If you are in Scotland, especially around Glasgow or Edinburgh, The Mum Club offers an incredible space to meet other mothers, to laugh, to talk, and to be reminded that you were never meant to do this alone.

10. Motherhood Teaches Us About Time

If there is one truth that motherhood reveals again and again, it is how fragile time feels. Mothers live inside moments that are fleeting and endless all at once. The nights are long, the years are short, and everything changes too quickly to grasp.

Through my work in Glasgow, Edinburgh, and beyond, I have seen mothers hold their newborns as if time could stop, and later, watch them run ahead with a mix of pride and ache. They measure time not in hours but in firsts and lasts. The first cry, the first step, the last day of nursery, the last goodnight before independence begins.
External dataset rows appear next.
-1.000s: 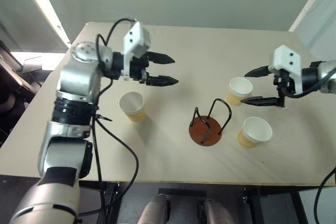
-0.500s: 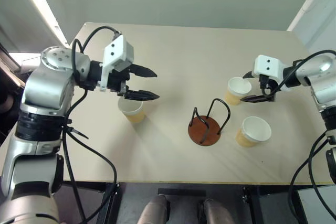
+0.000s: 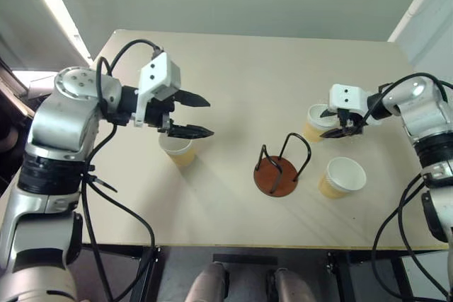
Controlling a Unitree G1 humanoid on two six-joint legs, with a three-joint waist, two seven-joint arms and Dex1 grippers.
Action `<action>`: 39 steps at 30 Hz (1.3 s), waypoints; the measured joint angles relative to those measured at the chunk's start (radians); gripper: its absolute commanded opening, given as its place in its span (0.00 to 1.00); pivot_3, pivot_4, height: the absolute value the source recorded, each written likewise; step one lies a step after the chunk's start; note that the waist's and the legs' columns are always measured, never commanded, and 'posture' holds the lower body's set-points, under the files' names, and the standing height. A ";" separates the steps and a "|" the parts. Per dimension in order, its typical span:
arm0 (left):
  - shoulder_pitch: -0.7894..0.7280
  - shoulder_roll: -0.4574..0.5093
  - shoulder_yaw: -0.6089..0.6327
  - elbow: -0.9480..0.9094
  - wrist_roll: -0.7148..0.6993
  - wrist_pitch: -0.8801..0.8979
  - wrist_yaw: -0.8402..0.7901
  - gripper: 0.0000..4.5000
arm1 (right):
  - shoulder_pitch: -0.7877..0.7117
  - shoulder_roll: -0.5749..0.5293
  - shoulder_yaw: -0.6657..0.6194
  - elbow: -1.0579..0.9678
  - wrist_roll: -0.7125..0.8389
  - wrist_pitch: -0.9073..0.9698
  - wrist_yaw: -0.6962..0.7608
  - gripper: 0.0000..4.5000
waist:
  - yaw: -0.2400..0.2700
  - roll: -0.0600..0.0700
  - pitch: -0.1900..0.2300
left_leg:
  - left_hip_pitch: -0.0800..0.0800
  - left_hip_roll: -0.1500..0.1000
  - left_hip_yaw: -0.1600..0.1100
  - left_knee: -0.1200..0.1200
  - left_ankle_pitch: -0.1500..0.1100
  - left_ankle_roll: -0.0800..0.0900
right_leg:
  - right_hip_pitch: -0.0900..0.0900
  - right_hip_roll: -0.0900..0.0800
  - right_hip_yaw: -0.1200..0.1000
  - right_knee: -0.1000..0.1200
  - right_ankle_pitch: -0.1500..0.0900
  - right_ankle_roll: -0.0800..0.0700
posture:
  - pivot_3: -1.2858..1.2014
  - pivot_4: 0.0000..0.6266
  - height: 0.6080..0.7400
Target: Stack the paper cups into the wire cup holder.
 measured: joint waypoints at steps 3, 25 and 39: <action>0.001 0.000 -0.006 0.000 0.001 -0.005 0.000 0.83 | 0.000 0.011 0.001 0.014 -0.010 -0.009 0.003 0.13 | 0.000 0.000 0.000 | 0.000 0.000 0.000 0.000 0.000 0.000 | 0.000 0.000 0.000 0.000 0.000 0.000 | 0.52 0.24 1.00; -0.016 0.014 -0.008 0.010 -0.087 0.031 -0.062 0.83 | -0.113 -0.225 -0.163 -0.841 0.518 0.724 0.235 0.01 | -0.004 0.002 0.001 | 0.000 0.000 -0.001 -0.006 0.001 -0.002 | 0.000 0.000 -0.001 -0.005 -0.001 -0.002 | 0.52 0.24 1.00; -0.044 -0.016 -0.035 0.081 -0.076 -0.028 -0.076 0.83 | -0.033 -0.251 -0.088 -1.015 0.572 0.776 0.196 0.01 | -0.008 0.002 0.001 | 0.001 0.000 -0.002 -0.003 0.001 -0.002 | 0.000 0.000 -0.001 -0.007 -0.001 -0.002 | 0.52 0.24 1.00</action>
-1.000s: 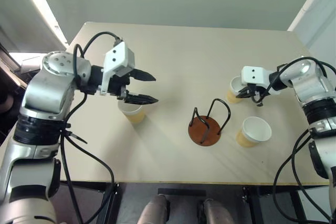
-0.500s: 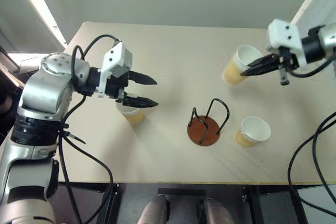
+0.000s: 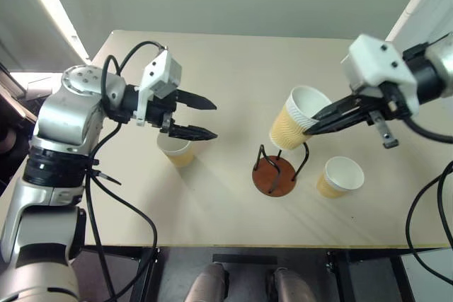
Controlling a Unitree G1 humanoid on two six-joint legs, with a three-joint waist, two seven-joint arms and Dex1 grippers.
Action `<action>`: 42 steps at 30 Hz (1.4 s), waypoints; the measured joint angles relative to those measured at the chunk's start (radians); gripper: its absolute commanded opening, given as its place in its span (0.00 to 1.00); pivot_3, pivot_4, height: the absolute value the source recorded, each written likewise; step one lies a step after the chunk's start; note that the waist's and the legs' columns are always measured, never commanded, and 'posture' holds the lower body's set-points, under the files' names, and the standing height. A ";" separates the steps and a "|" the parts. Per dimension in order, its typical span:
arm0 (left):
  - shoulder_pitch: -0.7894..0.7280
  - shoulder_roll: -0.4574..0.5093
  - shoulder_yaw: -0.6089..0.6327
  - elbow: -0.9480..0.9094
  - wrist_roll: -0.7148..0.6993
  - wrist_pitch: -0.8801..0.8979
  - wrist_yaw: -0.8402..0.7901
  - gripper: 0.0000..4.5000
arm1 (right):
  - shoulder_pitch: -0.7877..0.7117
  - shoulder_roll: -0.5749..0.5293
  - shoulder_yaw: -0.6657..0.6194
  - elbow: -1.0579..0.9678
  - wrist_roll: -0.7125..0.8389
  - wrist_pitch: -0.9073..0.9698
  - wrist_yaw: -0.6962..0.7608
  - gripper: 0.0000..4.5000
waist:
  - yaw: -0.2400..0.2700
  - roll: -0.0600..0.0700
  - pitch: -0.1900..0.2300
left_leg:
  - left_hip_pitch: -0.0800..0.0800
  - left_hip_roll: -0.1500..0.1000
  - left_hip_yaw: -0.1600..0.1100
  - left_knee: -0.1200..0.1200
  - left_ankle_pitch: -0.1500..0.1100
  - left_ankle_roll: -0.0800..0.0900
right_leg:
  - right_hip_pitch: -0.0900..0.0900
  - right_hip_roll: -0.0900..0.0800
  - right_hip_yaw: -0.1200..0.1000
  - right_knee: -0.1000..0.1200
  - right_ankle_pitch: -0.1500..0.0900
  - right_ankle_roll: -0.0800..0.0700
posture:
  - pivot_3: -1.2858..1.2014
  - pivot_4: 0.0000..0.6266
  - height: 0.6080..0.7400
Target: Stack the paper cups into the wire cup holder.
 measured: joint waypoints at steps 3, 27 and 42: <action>0.000 0.001 0.000 -0.001 -0.001 0.000 0.001 0.83 | 0.006 -0.001 0.002 0.003 -0.015 -0.037 0.002 0.01 | 0.000 0.000 0.000 | 0.000 0.000 0.000 0.000 0.000 0.000 | 0.000 0.000 0.000 0.003 0.000 0.000 | 0.52 0.24 1.00; 0.003 -0.003 -0.004 0.008 0.020 -0.017 0.005 0.83 | 0.071 0.029 0.100 0.029 -0.148 -0.178 0.019 0.61 | -0.001 0.000 0.000 | 0.000 0.000 0.000 0.000 0.000 0.000 | 0.000 0.000 0.000 0.005 0.000 0.000 | 0.52 0.24 1.00; 0.179 0.185 -0.015 -0.184 0.140 -0.085 0.031 0.83 | 0.014 0.069 -0.098 0.149 0.040 0.072 -0.067 0.76 | -0.003 0.000 0.000 | 0.000 0.000 0.000 -0.002 0.000 0.000 | -0.001 0.001 0.000 0.001 -0.001 -0.002 | 0.52 0.24 1.00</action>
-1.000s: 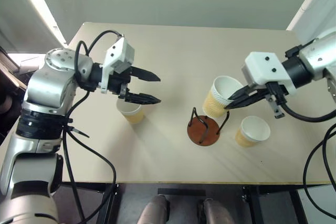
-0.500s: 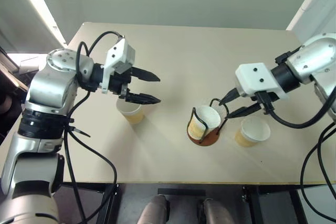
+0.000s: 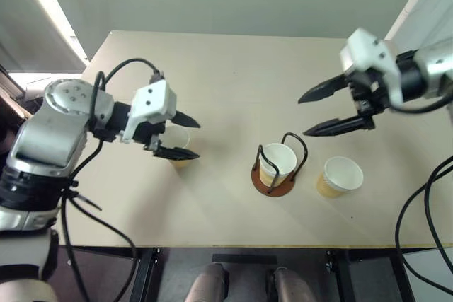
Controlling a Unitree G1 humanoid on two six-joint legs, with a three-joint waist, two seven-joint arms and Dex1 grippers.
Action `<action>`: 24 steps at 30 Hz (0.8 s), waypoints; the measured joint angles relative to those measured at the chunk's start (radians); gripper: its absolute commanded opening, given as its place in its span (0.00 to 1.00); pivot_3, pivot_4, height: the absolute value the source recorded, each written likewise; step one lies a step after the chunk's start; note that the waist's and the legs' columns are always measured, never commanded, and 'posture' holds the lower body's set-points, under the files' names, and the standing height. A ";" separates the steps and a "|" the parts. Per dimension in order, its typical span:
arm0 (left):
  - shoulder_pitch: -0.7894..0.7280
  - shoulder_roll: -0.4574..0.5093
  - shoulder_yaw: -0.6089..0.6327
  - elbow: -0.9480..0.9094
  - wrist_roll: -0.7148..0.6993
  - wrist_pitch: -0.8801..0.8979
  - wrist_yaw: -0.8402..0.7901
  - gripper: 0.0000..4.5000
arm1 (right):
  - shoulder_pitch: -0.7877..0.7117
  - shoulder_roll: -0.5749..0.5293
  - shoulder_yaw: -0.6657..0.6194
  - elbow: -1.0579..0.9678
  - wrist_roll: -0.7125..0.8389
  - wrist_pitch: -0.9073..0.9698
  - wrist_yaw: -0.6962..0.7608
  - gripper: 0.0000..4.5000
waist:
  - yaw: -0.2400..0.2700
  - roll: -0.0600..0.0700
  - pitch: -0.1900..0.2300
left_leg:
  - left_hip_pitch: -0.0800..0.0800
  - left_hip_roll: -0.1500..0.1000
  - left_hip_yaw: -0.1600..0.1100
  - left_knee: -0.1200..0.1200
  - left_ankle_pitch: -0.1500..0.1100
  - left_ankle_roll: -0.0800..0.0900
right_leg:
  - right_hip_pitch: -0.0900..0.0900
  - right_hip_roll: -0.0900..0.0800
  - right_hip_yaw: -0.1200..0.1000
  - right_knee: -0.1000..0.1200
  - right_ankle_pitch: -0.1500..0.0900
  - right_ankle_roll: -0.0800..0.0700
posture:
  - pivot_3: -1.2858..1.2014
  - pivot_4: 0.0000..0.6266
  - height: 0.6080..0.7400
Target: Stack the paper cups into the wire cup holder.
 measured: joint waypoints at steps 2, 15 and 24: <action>0.021 0.022 -0.019 0.000 0.068 -0.047 0.018 0.83 | -0.001 -0.002 -0.031 -0.002 0.049 0.046 -0.001 0.76 | 0.001 0.000 0.000 | 0.000 0.000 0.000 0.000 0.000 0.000 | 0.000 0.000 0.000 0.000 0.000 0.000 | 0.52 0.24 1.00; 0.031 0.025 -0.119 0.002 0.263 -0.100 0.059 0.83 | 0.045 -0.057 -0.085 -0.043 0.179 0.127 -0.037 0.76 | 0.000 0.000 0.000 | 0.000 0.000 0.000 0.000 0.000 0.000 | 0.000 0.000 0.000 0.004 0.000 0.000 | 0.52 0.24 1.00; 0.031 -0.007 -0.151 0.032 0.282 -0.128 0.021 0.54 | 0.054 -0.064 -0.086 -0.044 0.200 0.111 -0.064 0.78 | 0.000 0.000 0.000 | 0.000 0.000 0.000 0.000 0.000 -0.001 | 0.000 0.000 0.000 0.005 0.000 0.000 | 0.52 0.24 1.00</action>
Mothers understand that nothing stays the same, yet they find peace in the constant flow of change. They teach all of us that love is the only thing that makes time stand still for a moment, even as it slips away.

Closing Thoughts About 10 Things I’ve Learned About Mothers Through My Work

Working with mothers for so many years, in hospitals, healing rooms, nurseries, and now behind the camera, has changed the way I see women, love, and resilience. It is the heart of 10 Things I’ve Learned About Mothers Through My Work, and it continues to shape how I see the beauty and complexity of motherhood every day. I have come to believe that motherhood is not just about raising children. It is about becoming, un becoming, and becoming again.

Even though I am not a mother myself, I feel endlessly grateful to have witnessed these stories, to have created safe spaces for women to rest, reflect, and see themselves with new eyes. Every time I pick up my camera, I know I am capturing more than an image. I am capturing a quiet kind of truth, the kind that says, you are still here, you are still you, and you are enough.